**WORK REQUEST**
Produce an exact copy of the line containing "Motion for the" and of every line after it in the material below, ending with the final line.

◇ ◇ ◇ ◇ ◇ ◇ ◇

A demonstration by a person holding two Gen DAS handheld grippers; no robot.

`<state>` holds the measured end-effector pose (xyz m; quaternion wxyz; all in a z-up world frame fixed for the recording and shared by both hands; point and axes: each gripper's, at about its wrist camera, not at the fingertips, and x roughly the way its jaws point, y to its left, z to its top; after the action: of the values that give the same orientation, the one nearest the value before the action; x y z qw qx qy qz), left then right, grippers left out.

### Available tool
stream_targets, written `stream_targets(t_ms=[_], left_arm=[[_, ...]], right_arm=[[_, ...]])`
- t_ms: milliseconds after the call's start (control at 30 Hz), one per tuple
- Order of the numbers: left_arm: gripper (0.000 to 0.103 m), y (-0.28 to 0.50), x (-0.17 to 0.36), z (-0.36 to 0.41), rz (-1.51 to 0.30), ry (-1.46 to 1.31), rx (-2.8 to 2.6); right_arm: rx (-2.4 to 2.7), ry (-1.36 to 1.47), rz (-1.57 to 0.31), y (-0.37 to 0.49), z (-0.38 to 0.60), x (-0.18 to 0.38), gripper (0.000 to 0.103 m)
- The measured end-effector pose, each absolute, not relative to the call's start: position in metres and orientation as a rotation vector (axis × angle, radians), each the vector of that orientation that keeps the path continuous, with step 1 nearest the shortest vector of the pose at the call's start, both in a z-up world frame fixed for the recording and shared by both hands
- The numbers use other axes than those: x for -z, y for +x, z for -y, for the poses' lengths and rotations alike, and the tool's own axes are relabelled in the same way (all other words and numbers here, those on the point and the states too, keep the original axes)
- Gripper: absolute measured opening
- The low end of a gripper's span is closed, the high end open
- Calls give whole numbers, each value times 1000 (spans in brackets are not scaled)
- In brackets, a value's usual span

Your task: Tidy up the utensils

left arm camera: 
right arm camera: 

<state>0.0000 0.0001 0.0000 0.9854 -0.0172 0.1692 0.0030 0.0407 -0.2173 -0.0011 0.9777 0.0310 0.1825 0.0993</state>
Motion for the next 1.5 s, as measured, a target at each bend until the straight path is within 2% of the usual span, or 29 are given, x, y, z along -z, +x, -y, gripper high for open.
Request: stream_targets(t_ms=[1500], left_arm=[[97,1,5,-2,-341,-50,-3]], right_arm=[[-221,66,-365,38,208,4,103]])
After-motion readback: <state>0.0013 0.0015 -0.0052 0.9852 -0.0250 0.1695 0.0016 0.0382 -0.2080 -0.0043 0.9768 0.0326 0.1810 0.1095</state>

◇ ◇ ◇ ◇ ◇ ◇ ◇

**ANSWER TO THIS PROBLEM**
Motion for the next 1.5 s, as measured, a target at each bend until the straight path is within 2% of the usual span, or 29 are given, x, y, z along -z, +x, -y, gripper high for open.
Request: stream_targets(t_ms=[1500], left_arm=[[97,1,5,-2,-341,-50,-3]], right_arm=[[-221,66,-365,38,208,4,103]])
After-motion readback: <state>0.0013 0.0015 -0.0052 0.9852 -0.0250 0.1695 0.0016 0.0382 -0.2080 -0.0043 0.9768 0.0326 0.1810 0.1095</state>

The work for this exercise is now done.